Returns in series format after five years ‘Expatriates’ (Prime Video, Friday, 26th; double-part premiere), An exploration of uprooting and displacement through the intersecting fates of three American women in the troubled Hong Kong of the Umbrella Revolution. dreamed by Janice Y.K. Lee for the 2016 novel Margaret (Nicole Kidman), her neighbor Hilary (Palace Blue) and a slightly confused Mercy (Ji-young Yoo) are very different in both their origins and experiences, but they are also connected by their complex desire to start a new life. Perhaps a time when a certain tragedy that bound them together remains only a distant memory.

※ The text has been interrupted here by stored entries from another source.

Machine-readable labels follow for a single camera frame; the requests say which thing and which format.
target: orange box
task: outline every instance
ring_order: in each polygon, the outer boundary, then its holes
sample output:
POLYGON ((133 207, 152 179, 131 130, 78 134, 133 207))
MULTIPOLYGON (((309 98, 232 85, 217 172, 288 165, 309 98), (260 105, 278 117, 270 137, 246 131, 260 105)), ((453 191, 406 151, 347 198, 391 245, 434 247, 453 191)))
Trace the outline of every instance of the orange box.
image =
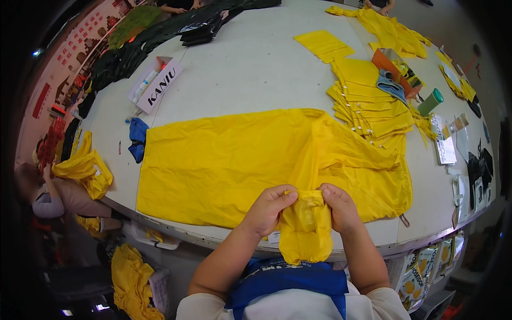
POLYGON ((372 62, 379 69, 391 71, 391 73, 393 74, 393 81, 400 77, 399 83, 403 87, 403 90, 406 94, 406 100, 414 98, 416 94, 421 90, 421 88, 423 88, 423 85, 419 84, 414 88, 411 87, 411 85, 407 82, 407 79, 402 77, 400 71, 395 67, 394 64, 391 63, 390 60, 395 59, 398 59, 399 62, 403 62, 402 58, 400 58, 393 49, 377 49, 373 54, 372 62))

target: hand
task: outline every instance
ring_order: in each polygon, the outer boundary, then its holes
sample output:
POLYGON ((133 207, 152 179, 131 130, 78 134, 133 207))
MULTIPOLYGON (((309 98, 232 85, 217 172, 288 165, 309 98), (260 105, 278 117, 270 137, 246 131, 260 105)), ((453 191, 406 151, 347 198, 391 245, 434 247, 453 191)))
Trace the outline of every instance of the hand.
POLYGON ((199 4, 199 2, 197 2, 197 3, 196 3, 196 2, 194 1, 194 4, 192 5, 192 8, 190 8, 190 9, 191 9, 191 10, 193 10, 193 9, 199 9, 199 8, 201 8, 201 7, 203 7, 203 5, 200 5, 200 4, 199 4))
POLYGON ((324 201, 332 210, 332 228, 342 233, 358 224, 362 225, 354 200, 343 189, 330 183, 322 183, 317 190, 322 190, 324 201))
POLYGON ((43 169, 42 169, 42 178, 45 180, 45 182, 48 182, 52 180, 52 163, 48 163, 43 169))
POLYGON ((282 184, 263 190, 245 215, 241 225, 266 237, 275 230, 279 222, 279 212, 297 200, 297 190, 290 184, 282 184), (285 191, 292 191, 283 196, 285 191))
POLYGON ((172 8, 172 12, 175 13, 175 14, 181 14, 181 13, 187 12, 187 10, 185 10, 183 8, 179 8, 179 9, 172 8))

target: blue apron
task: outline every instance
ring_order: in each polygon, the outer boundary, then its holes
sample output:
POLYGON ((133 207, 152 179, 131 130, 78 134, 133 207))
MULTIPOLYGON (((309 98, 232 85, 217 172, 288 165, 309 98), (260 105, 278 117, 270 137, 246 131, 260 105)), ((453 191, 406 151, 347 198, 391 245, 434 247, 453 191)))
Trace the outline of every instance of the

What started as a commissioned work (Kidman, who was also a producer, discovered the book, acquired the rights, and knew Wang was the one who knew best how to adapt it) eventually became a completely personal project for its author: exploring its themes and visual language over the course of six and a half hours. It goes a long way; 96-minute episode, the fifth episode focusing on the daily life of Filipino participants People who save the lives of people like Margaret and Hilary every day.
An empathetic expansion
When it came to bringing the original novel to the big screen, Wang was clear that at least a few things had to change. He wanted to get close to the many types of Americans who are the book’s protagonists, but he needed to go further and give prominence to characters from other communities, as in the aforementioned fifth chapter.

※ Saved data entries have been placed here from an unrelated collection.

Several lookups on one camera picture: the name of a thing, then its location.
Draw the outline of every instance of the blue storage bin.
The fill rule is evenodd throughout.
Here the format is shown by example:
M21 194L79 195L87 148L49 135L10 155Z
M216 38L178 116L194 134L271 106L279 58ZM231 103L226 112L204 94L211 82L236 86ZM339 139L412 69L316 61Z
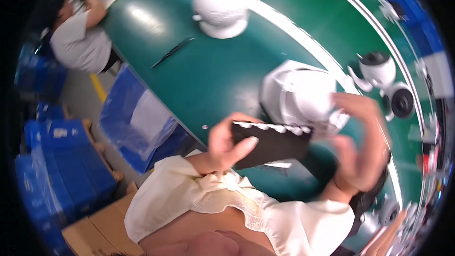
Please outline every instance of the blue storage bin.
M50 252L66 255L60 230L109 204L117 182L81 120L28 121L24 128L31 155L16 160L21 197Z
M34 53L21 53L15 76L15 84L21 91L60 96L67 70L55 60Z
M49 211L49 203L43 197L31 155L17 157L15 167L22 201L48 253L54 256L73 256L60 232L66 226L65 222L60 221L64 218L55 217L56 214Z
M67 148L91 145L82 120L27 121L25 129L30 147L40 145L45 148Z
M419 24L421 21L426 20L428 15L420 6L417 0L388 0L390 2L395 1L396 3L400 4L403 7L406 17L408 18L405 21L405 24L408 27L415 26Z
M409 28L423 57L444 49L436 26L429 19Z
M46 121L49 119L65 119L63 108L60 105L51 105L48 102L38 102L38 106L36 108L36 120Z
M139 128L137 124L134 126L138 109L142 111L138 116L144 117ZM103 105L99 125L131 168L140 174L153 168L156 161L178 152L189 136L127 65L117 74Z

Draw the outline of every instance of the comb teeth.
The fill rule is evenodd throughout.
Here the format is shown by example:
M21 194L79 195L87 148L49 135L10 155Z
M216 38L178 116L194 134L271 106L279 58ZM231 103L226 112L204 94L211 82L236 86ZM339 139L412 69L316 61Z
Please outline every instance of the comb teeth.
M237 121L232 121L234 124L238 124L239 126L243 128L251 128L253 126L260 128L262 130L268 130L269 128L273 128L277 132L284 134L286 130L292 132L295 135L302 135L303 133L305 134L310 134L312 132L311 128L307 126L290 126L290 125L280 125L280 124L272 124L272 123L248 123L248 122L237 122Z

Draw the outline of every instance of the fingernail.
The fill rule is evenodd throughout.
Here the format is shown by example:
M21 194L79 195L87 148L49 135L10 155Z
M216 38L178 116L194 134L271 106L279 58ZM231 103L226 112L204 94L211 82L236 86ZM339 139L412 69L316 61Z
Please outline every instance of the fingernail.
M250 150L253 149L258 144L259 139L255 136L250 136L247 138L247 142L245 143L245 148Z

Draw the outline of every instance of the gray shirt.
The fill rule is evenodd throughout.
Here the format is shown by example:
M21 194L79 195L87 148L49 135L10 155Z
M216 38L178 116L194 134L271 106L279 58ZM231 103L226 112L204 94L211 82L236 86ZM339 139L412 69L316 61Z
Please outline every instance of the gray shirt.
M69 69L100 73L111 54L111 40L100 27L86 30L89 11L68 18L50 38L57 60Z

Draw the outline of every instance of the white blouse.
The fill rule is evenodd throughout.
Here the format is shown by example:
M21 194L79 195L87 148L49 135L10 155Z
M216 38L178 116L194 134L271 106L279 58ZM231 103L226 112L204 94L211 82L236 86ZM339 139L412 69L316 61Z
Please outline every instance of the white blouse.
M202 177L185 158L172 156L157 162L139 188L125 216L125 228L138 243L189 210L212 214L227 206L245 214L248 229L264 232L277 256L328 256L354 222L348 204L280 203L232 169Z

“I wanted to do something with this series. broad representation of the diaspora, not only American but also Asian“It’s very much a continuation of ‘Farewell’: we see many different types of Americans, not just one where Nicole appears,” the director explains in a video call with El Periódico de Catalunya of the Prensa Ibérica group. Kidman. And we also see other classes of people, such as city dwellers or migrant workers. “The ideal was to explore the intersection of all these identities.”

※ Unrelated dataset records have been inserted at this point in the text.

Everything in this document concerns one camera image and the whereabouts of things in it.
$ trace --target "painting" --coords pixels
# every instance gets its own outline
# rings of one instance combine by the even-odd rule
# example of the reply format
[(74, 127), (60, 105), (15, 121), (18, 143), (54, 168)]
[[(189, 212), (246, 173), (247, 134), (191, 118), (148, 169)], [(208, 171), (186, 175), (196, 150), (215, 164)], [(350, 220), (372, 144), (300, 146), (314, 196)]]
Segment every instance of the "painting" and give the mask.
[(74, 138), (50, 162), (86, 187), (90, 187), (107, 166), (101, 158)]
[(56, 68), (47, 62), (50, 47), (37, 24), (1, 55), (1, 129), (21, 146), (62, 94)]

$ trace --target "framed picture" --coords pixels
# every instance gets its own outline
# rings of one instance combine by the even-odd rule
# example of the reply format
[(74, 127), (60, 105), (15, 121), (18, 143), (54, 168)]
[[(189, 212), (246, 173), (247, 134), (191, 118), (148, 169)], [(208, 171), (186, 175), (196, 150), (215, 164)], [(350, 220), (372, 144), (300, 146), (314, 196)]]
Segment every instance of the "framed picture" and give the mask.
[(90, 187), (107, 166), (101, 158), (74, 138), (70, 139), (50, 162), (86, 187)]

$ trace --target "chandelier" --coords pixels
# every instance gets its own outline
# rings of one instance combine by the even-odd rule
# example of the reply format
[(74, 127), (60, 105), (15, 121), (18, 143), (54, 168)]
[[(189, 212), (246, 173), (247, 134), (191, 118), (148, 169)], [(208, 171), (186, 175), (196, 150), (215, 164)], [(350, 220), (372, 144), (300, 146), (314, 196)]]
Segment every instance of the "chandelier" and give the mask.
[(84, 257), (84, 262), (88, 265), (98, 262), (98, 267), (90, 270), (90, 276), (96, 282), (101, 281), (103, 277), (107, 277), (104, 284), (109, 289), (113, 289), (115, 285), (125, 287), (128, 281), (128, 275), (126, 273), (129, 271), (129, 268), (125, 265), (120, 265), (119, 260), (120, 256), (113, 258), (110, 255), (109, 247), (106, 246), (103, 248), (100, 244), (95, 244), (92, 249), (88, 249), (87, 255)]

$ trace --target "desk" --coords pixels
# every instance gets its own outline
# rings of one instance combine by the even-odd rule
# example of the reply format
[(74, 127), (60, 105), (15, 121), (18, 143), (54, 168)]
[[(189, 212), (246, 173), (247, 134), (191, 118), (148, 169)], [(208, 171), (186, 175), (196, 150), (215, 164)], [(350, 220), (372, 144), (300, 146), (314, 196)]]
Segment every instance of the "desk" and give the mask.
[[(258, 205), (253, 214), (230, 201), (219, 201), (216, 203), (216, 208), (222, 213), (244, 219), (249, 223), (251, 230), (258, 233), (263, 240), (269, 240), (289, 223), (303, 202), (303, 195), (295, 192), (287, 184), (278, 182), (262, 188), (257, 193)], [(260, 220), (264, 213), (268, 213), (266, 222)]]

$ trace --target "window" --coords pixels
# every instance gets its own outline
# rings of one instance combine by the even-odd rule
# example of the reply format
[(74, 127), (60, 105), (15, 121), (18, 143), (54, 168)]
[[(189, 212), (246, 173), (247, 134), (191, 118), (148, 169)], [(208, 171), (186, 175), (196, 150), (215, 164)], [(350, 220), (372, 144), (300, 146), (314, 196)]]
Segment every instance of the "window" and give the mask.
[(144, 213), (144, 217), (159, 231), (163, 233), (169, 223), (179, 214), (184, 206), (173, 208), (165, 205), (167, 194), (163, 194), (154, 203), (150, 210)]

On the other hand, he wanted to avoid verbal explanations as much as possible and insist on making use of the more or less privileged tools of his profession, namely cinema rather than literature. “Some structures work very well in a novel but don’t work on the big screen. All the emotional nuances explained by the narrative had to be images. I wanted you to be able to see what people really feel; I didn’t want to do a voiceover explaining everything.. “That was the challenge: How do you show these feelings of dislocation, or the guilt of being the perpetrator, with just images and sounds?”
This is achieved by recovering after ‘Farewell’, for example. cinematographer Anna Franquesa-Solano, originally from Barcelonaor composer Alex Weston, where it is delivered to the surrounding media passages. In his transition from independent cinema to streaming series, Wang didn’t have to sell his soul: notes of lyricism or emotional fascination are still there. “Amazon was very supportive and believed in my vision,” he says. “‘Why do you always film people from behind?’ “I was expecting to get a note or two like that. But that didn’t happen.”
Too big, too small
No TV series should be watched on a mobile phone, especially a series this good. We can only appreciate it with the biggest screen in the house visual juxtapositions that relativize the drama of the characters: Kidman is reduced to a miniature with the imposing city architecture. “We are small,” Wang recalls: “This is the fundamental dilemma of our existence: being both important and insignificant. Personally, I believe in the butterfly effect, the idea that everything you do will eventually impact the world. But there are also moments when I feel like an ant. This change defines our lives“.